Bcache - developers notes


(Philip Guyton) #1

This document represents the current and pending state of bcache in Rockstor and is not an endorsement of it’s use or support status but is simply intended to share the progress and development made to date. It is intended as a developers document so any changes made should be in accordance with keeping this text up to date with the current code state, including in the case pending pr’s.

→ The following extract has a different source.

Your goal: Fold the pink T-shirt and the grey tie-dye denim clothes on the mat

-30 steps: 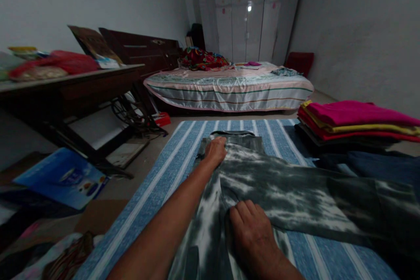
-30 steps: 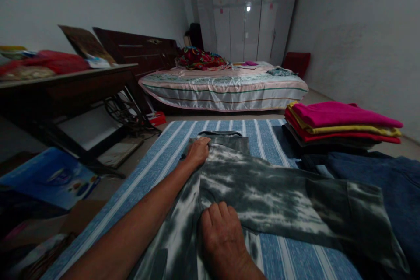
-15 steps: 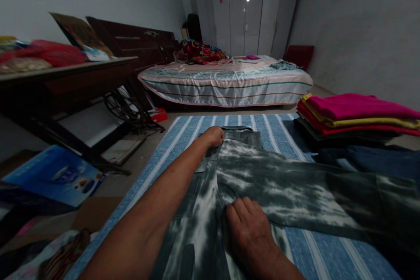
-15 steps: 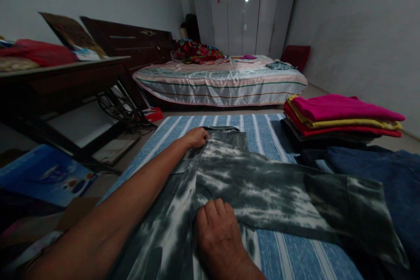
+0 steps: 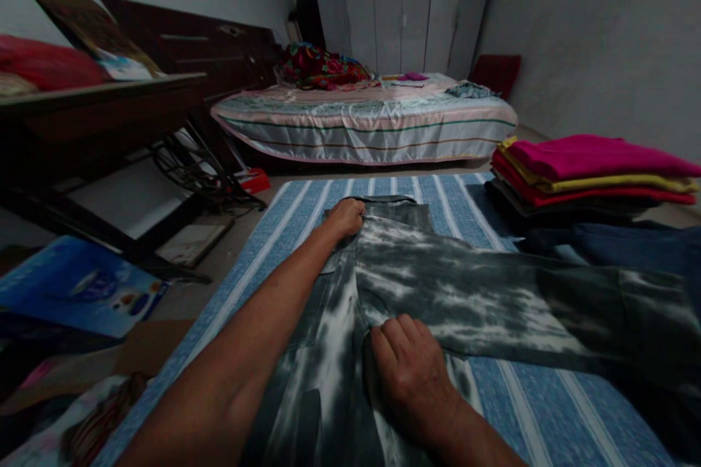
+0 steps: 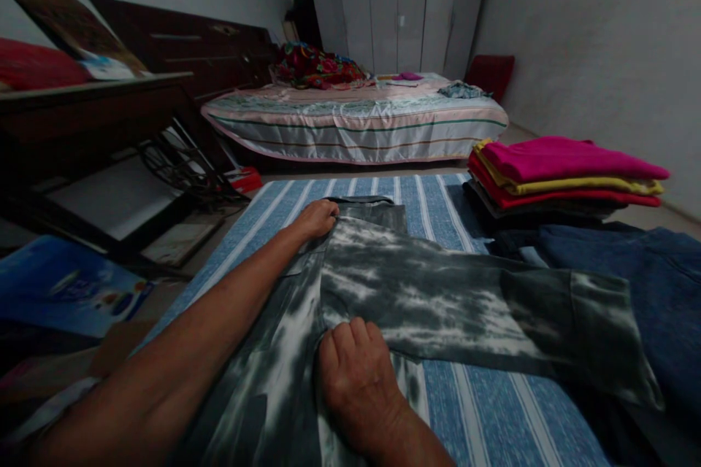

If you wish to comment on bcache support in general, as opposed to the specifics of what is actually in play currently: please consider contributing to the following forum thread: SSD Read / Write Caching. Comments and edits here are welcomed in the context of code or development contributions only as it is intended as a current state of play doc.

What is bcache

The facility to use a faster device, such as an SSD, to cache the reads and writes from one or more slower devices, such as a HDD is the focus of the in kernel bcache system. This is not currently a supported feature of Rockstor and if implemented via the command line can lead to some confusing an misleading reports from Rockstor’s user interface. However some of these ‘confusions’ can be avoided by using the udev additions / configurations detailed in this post.

Thanks to @ghensley for his encouragement and assistance in this area.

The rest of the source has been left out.